E segue firme o projeto de destruição da indústria cinematográfica e da volta escamoteada da censura no Brasil. Entre as vítimas da vez encontra-se “Pacarrete”, filme vencedor do Festival de Gramado deste ano. Dirigido por Allan Deberton, produtor de uma das séries LGBTQ+ de um edital de TVs públicas polemicamente cancelado pelo governo Bolsonaro no final de agosto, o filme teve o pedido de apoio para ser exibido no Festival de Bogotá, na Colômbia, negado.
A decisão é parte de uma deliberação da diretoria da Ancine, que atualmente está reduzida a duas pessoas após afastamentos e pela imobilidade transformada em método de governo. A dupla precisou suspender todos os programas de apoio por falta de verba.
Além de Deberton, cineastas de outras cinco produções, entre curtas e longas-metragens, dizem ter sido lesados pela decisão, porque tiveram seus pedidos de apoio aprovados pela Ancine, compraram passagens aéreas para os respectivos festivais de que participariam, e só depois receberam o aviso de suspensão do programa.
A mineira Juliana Antunes contava com o apoio da agência para levar seu curta “Plano Controle” ao Festival de Nova York, com início em 27 de setembro, daqui a duas semanas. Ela também negociava participar da Viennale, que acontece no final de outubro em Viena, e para o Festival de Mar del Plata, na Argentina, em novembro. “Como virar dinheiro da noite pro dia e arcar com uma viagem para a qual não tenho a menor condição financeira?”, questionou a diretora em entrevista à Folha de S. Paulo.
Já Ana Carolina Marinho Dantas apelou para uma vaquinha virtual para conseguir apresentar o curta “Entre” no Festival de Londres, e articula uma ação jurídica contra o órgão junto com outros cineastas prejudicados.
A verdade, porém, é que o problema é maior que o vislumbrado pelas reportagens da grande imprensa e manifestações de cineastas pontualmente prejudicados.
Não falta dinheiro apenas para o programa de apoio à participação em festivais internacionais. O governo de Jair Bolsonaro congelou todo o investimento federal na indústria audiovisual brasileira.
É importante lembrar, de novo, que a mesma portaria que derrubou o edital das séries LGBTQ+ decretou a paralisia completa do investimento no setor ao congelar o FSA (Fundo Setorial do Audiovisual).
Para não fazer as séries que Bolsonaro atacou numa live por considerar “impróprias”, o ministro da Cidadania, Osmar Terra, encontrou uma brecha. Ele mandou suspender tudo alegando falta de nomeação dos membros do Comitê Gestor do FSA, responsável por direcionar as verbas arrecadadas com o Condecine (Contribuição para o Desenvolvimento da Indústria Cinematográfica Nacional, taxa cobrada da indústria de cinema, TV e telefonia) para seus respectivos programas de fomento. O detalhe é que a formação do comitê depende das indicações do governo. E, passados nove meses de sua posse, Bolsonaro ainda não indicou nenhum representante.

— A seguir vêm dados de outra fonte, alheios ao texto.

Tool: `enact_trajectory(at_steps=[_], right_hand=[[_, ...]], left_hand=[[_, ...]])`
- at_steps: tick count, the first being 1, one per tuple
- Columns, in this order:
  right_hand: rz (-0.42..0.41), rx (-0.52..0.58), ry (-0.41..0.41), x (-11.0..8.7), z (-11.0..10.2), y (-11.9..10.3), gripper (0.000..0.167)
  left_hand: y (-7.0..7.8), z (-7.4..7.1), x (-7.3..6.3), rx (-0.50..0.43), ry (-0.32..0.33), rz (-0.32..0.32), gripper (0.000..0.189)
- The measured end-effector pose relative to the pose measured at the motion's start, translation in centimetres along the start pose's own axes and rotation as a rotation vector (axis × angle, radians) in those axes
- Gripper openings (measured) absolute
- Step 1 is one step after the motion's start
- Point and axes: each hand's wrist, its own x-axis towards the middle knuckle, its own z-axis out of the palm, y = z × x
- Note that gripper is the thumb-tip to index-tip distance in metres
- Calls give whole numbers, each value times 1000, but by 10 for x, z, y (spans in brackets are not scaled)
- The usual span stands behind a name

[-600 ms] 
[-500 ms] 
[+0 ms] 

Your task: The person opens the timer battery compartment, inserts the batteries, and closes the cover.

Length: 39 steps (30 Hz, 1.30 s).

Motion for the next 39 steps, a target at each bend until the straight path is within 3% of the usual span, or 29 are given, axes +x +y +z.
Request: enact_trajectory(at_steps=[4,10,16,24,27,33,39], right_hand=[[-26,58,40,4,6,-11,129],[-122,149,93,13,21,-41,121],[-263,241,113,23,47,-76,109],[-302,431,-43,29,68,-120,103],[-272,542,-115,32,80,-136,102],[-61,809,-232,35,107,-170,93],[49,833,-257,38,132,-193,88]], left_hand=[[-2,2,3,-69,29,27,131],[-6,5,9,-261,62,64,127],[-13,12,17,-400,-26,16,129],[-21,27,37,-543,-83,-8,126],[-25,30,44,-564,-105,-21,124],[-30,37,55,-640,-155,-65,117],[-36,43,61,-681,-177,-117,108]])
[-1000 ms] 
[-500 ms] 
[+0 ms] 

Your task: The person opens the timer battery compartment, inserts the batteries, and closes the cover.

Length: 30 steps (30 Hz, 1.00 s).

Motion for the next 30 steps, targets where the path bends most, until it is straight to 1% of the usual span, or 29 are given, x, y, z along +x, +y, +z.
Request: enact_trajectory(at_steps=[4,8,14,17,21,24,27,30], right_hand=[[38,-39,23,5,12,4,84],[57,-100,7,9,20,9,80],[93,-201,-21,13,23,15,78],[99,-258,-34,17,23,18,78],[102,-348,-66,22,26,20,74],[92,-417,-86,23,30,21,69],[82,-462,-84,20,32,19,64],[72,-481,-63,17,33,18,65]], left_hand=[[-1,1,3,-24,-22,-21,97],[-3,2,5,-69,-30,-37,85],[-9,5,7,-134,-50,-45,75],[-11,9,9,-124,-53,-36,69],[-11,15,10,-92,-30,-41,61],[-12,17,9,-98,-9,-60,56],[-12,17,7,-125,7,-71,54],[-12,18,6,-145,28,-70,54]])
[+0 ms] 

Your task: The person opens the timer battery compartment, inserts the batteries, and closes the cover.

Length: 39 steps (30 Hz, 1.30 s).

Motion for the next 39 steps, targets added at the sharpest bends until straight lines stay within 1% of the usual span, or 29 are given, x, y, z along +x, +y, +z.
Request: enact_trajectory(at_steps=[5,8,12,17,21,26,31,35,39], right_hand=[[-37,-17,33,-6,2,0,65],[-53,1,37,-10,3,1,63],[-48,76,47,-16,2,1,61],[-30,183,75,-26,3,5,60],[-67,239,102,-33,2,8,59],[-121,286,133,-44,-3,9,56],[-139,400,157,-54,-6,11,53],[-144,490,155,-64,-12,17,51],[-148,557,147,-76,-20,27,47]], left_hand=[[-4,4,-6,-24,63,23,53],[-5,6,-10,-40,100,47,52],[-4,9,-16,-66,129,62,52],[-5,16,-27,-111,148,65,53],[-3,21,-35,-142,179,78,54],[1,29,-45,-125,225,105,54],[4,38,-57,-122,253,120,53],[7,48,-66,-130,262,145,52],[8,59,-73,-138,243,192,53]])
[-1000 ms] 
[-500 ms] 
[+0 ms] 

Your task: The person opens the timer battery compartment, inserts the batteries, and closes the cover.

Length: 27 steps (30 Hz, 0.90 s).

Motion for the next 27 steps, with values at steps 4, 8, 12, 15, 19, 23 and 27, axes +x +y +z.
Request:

O decreto apocalíptico prevê a suspensão do edital por 180 dias, podendo prorrogar o prazo caso o comitê gestor continue sem as indicações dos membros do governo. Trata-se, portanto, de uma inação intencional, como estratégia para censurar obras, cujo efeito colateral, pela justificativa apresentada, travou o financiamento de todo o setor.
Como (apenas) a Pipoca Moderna vem alertando, isto não afeta apenas as séries que tiveram seu edital suspenso. Todos os projetos audiovisuais estão impedidos de receber financiamento, com base na justificativa apresentada.
Apesar do impacto desse congelamento, a “grande imprensa” segue perceber a abrangência nem dar a devida importância para o assunto, assim como deixou de repercutir o anúncio do ministro Osmar Terra sobre seus planos para acabar com as cotas do cinema nacional e a produção de filmes de arte – os que vencem festivais – , no Brasil.